ASSIGNED TASK:
Search the records below for the string "instance" and copy each line where it turns up.

DATA FOR THIS TASK:
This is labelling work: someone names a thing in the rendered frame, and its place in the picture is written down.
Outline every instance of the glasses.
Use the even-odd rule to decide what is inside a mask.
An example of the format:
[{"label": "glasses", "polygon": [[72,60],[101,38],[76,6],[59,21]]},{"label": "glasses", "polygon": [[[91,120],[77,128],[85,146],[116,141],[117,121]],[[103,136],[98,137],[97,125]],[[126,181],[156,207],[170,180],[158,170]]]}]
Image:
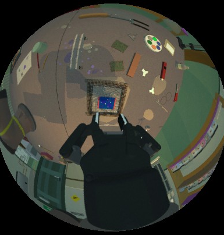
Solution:
[{"label": "glasses", "polygon": [[162,97],[161,104],[164,105],[167,101],[169,101],[171,99],[171,97],[172,97],[172,94],[170,92],[167,93],[164,97]]}]

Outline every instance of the green floor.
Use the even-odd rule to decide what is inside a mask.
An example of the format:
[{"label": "green floor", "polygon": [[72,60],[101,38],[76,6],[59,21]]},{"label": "green floor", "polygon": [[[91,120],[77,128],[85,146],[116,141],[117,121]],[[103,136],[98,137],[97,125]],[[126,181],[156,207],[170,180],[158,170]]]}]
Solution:
[{"label": "green floor", "polygon": [[[120,4],[100,4],[101,8],[116,8],[135,12],[145,17],[156,20],[157,17],[132,6]],[[161,22],[165,29],[171,29]],[[200,43],[189,33],[179,36],[184,44]],[[164,127],[156,136],[156,141],[160,143],[162,149],[158,152],[159,161],[164,170],[166,165],[173,161],[189,144],[195,139],[207,119],[215,92],[219,93],[219,74],[215,69],[197,62],[185,61],[189,67],[184,71],[181,89],[179,90],[178,100],[174,105],[169,118]],[[10,72],[10,65],[5,74]]]}]

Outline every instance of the purple spot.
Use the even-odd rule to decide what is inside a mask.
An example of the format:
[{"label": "purple spot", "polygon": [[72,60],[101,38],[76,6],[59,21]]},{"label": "purple spot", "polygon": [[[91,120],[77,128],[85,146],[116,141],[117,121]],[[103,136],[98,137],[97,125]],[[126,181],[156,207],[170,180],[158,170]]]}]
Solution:
[{"label": "purple spot", "polygon": [[94,69],[94,70],[92,71],[92,74],[96,74],[96,73],[98,73],[98,72],[99,72],[98,69]]},{"label": "purple spot", "polygon": [[69,63],[69,62],[70,62],[70,60],[71,60],[71,54],[72,54],[72,52],[69,52],[69,53],[65,56],[65,59],[64,59],[65,63]]}]

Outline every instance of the table surface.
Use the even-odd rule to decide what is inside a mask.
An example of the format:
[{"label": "table surface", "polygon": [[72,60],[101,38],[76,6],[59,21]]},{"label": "table surface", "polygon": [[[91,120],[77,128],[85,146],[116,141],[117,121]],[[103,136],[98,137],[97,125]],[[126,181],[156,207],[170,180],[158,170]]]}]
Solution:
[{"label": "table surface", "polygon": [[[133,19],[148,24],[149,31],[135,26],[126,20],[114,18],[79,19],[80,15],[88,13],[104,13],[100,8],[82,9],[59,16],[36,31],[24,44],[22,54],[13,72],[13,83],[10,83],[10,98],[13,111],[17,111],[20,103],[25,104],[35,118],[37,129],[27,134],[27,138],[38,152],[43,146],[53,152],[50,153],[58,162],[59,150],[71,133],[80,123],[90,124],[92,116],[87,116],[86,83],[85,79],[101,79],[128,83],[122,114],[133,125],[151,127],[148,133],[155,138],[163,126],[174,106],[176,83],[181,89],[183,70],[175,68],[176,63],[184,63],[184,51],[179,47],[177,38],[170,31],[158,23],[133,12],[129,12]],[[91,49],[83,49],[81,55],[82,70],[70,70],[70,62],[65,62],[66,56],[72,52],[76,34],[85,34],[91,44]],[[132,40],[128,34],[136,35]],[[146,47],[145,35],[156,36],[161,44],[161,52],[153,52]],[[163,47],[166,38],[175,47],[172,56]],[[112,44],[119,40],[128,45],[124,53],[112,48]],[[38,54],[40,70],[48,55],[44,70],[38,71],[37,54],[32,53],[32,66],[17,85],[16,70],[33,46],[37,42],[48,44],[43,54]],[[127,76],[134,54],[141,55],[140,63],[133,78]],[[109,62],[122,60],[124,71],[111,72]],[[162,62],[167,63],[166,76],[160,79]],[[149,92],[154,87],[154,95]],[[171,93],[170,101],[163,107],[161,99]],[[99,118],[100,124],[117,123],[116,117]],[[120,131],[119,126],[100,126],[103,131]],[[87,137],[81,151],[86,153],[93,146],[92,137]]]}]

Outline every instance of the bottle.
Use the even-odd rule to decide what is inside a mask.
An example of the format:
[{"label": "bottle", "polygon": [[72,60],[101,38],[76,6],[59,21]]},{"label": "bottle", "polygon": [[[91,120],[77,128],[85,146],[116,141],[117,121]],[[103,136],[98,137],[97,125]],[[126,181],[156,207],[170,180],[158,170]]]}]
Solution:
[{"label": "bottle", "polygon": [[186,65],[182,64],[182,63],[176,63],[175,64],[175,67],[177,69],[183,69],[183,70],[186,70],[186,69],[189,69],[189,67],[187,67]]}]

SOLUTION TO THIS PROBLEM:
Outline every instance of the glasses.
Outline every instance of the green floor.
Outline every instance of the purple spot.
Outline every instance of the table surface.
Outline every instance of the bottle.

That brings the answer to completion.